Looking great, keep the pics coming.


----------



## timberjet (Feb 6, 2015)

pcmyers23 said:


> 4 hr pic update added! Haha yea I def do. If I dont have something on the smoker then Im reading about how to smoke things. Be sure to let you know about the mesquite.
> 
> Thanks guys


I stopped using that wood in my smoker. It sticks around for a while and for some reason I just lost the taste for it. That said I have like 4 bags of it. lol. Guess I might have to try and do something with it one of these days.


----------



## gary s (Feb 6, 2015)

Nice  looking better and better

Gary


----------



## davidhef88 (Feb 6, 2015)

Looking good!  I always forget to remove the fat cap.... On purpose. Lol. I like to mix it right in with the pulled pork.  Not healthy, but tasty.


----------



## pcmyers23 (Feb 6, 2015)

Davidhef88 said:


> Looking good!  I always forget to remove the fat cap.... On purpose. Lol. I like to mix it right in with the pulled pork.  Not healthy, but tasty.



Thanks David I'll keep that in mind when I pull it.

Almost out of the 160's for IT, been rising really slow. Smoker dropped to 225 for awhile and now it's at 232*. 7hrs in now with a ways to go..


----------



## pcmyers23 (Feb 6, 2015)

timberjet said:


> I stopped using that wood in my smoker. It sticks around for a while and for some reason I just lost the taste for it. That said I have like 4 bags of it. lol. Guess I might have to try and do something with it one of these days.



I love mesquite, used it on those burgers the other night. South Texas thing I think, I know it gets hated on elsewhere. Never used it on pork though so I'll let y'all know.


----------



## aceoky (Feb 6, 2015)

Looks great! I leave the fat cap on to help protect the meat from too much heat/drying out then remove it right before I pull the Pork FWIW


----------



## pcmyers23 (Feb 6, 2015)

Lol so the IT was 171 for the last hr or so and just dropped back to 169..believe this is my first hard stall. From what I've read I just wait it out right? This damn thing was under 5 lbs and it's going on 8 hrs now.

Guess I'll light a cigar


----------



## davidhef88 (Feb 6, 2015)

You can foil it and it will move along quicker but you may compromise your bark. My last 10 pounder took 25 hrs. I don't foil, we love the bark.


----------



## culturedhick (Feb 6, 2015)

pcmyers23 said:


> Lol so the IT was 171 for the last hr or so and just dropped back to 169..believe this is my first hard stall. From what I've read I just wait it out right? This damn thing was under 5 lbs and it's going on 8 hrs now.
> 
> *Guess I'll light a cigar*


Thin blue smoke, pork and a good cigar....A Great way to spend Friday evening!

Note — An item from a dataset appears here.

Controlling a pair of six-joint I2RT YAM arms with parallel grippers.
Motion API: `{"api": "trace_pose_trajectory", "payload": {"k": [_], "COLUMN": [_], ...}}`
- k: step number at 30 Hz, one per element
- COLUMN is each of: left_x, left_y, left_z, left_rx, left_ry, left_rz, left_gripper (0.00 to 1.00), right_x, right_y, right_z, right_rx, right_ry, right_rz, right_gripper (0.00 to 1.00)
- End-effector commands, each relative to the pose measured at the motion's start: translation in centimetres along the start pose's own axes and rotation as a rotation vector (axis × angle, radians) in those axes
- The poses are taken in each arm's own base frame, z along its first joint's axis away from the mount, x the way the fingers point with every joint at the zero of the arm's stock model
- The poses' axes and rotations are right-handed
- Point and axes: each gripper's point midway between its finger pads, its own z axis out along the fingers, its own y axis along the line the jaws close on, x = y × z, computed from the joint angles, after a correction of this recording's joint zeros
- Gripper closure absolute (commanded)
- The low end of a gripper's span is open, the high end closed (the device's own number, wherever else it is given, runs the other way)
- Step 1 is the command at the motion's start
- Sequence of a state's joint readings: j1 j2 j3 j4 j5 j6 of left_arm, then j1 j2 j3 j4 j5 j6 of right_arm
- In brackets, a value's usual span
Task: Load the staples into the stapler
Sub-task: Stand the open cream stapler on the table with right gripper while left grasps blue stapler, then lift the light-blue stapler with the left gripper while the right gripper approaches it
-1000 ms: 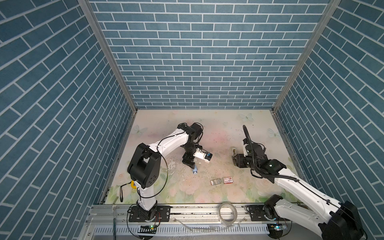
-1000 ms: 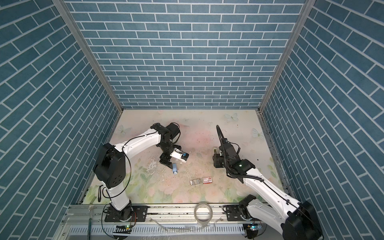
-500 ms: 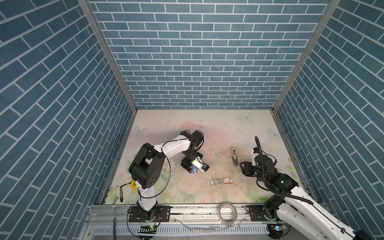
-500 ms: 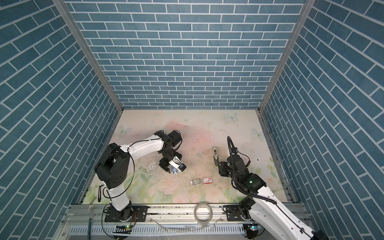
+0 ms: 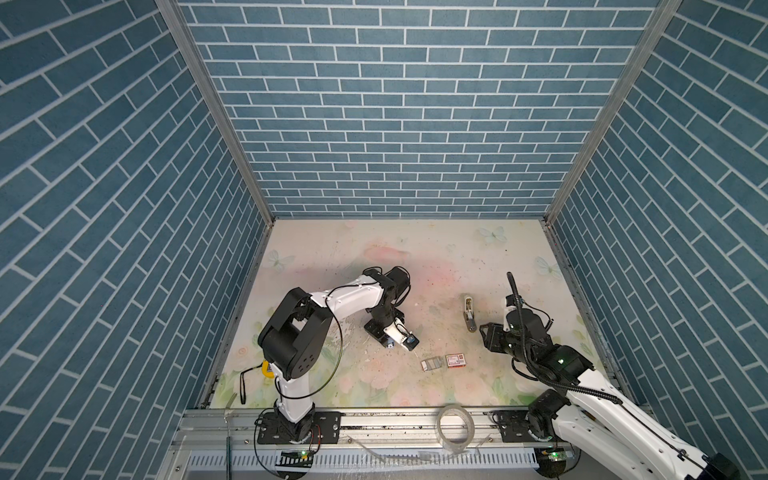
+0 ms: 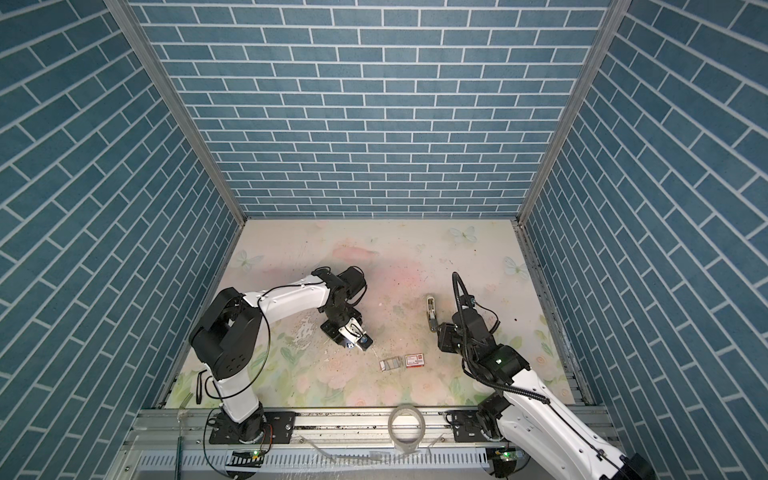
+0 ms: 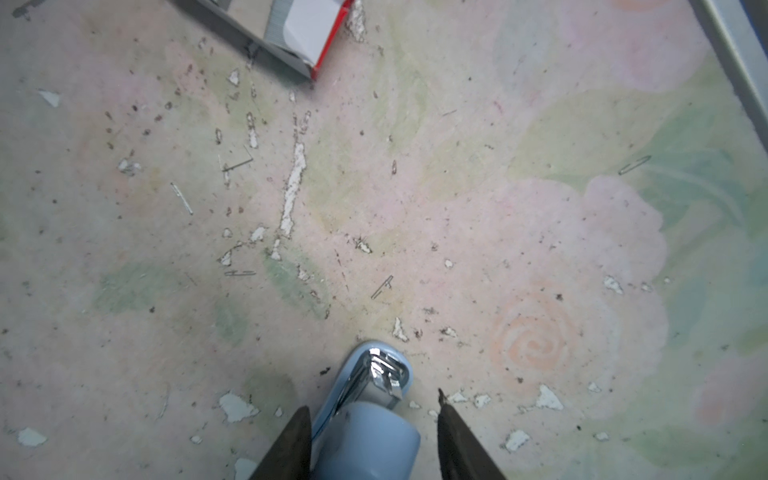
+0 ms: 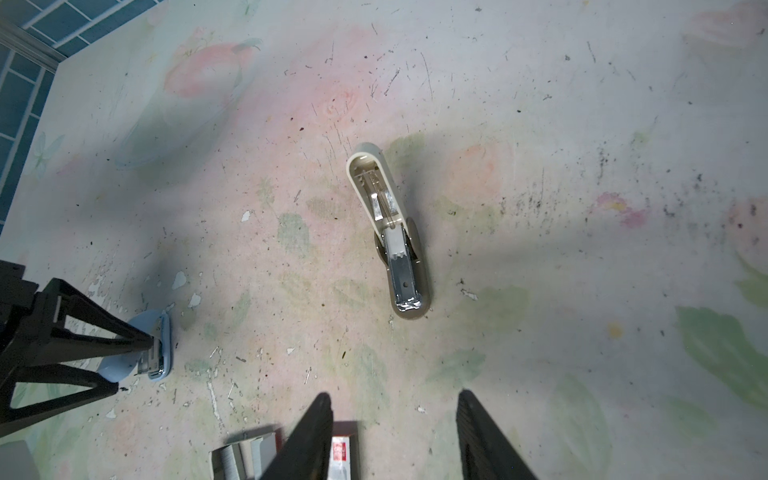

Look good so far, what cigar did you choose?


----------



## pcmyers23 (Feb 6, 2015)

Davidhef88 said:


> You can foil it and it will move along quicker but you may compromise your bark. My last 10 pounder took 25 hrs. I don't foil, we love the bark.


Thats some commitment right there. Yea I love the bark too so I wont be foilin and thankfully the IT is back to 171*. Real weird watchin the smoker temp rise and the IT drop haha. Smoker temp 237* now 8.5 hrs.

Thanks for the input. Im just gonna ride this one out, let it smoke and get yall pics when I look.


----------



## pcmyers23 (Feb 6, 2015)

CulturedHick said:


> Thin blue smoke, pork and a good cigar....A Great way to spend Friday evening!
> 
> Look good so far, what cigar did you choose?


Thanks Culturedhick, great name btw. Grabbed one from a random sampler pack I got awhile back that has been sittin in my humidor for a yr or so. Kinda dried out Im sure the humidor could use some maintenance. Brand called "Est 1844" Im not too picky with cigars.


----------



## culturedhick (Feb 6, 2015)

pcmyers23 said:


> CulturedHick said:
> 
> 
> > Thin blue smoke, pork and a good cigar....A Great way to spend Friday evening!
> ...


I see you are from Texas, if you ever get out my way, Huntsville, let me  know and we can share a cigar while putting something in the smoker.


----------



## pcmyers23 (Feb 6, 2015)

CulturedHick said:


> I see you are from Texas, if you ever get out my way, Huntsville, let me  know and we can share a cigar while putting something in the smoker.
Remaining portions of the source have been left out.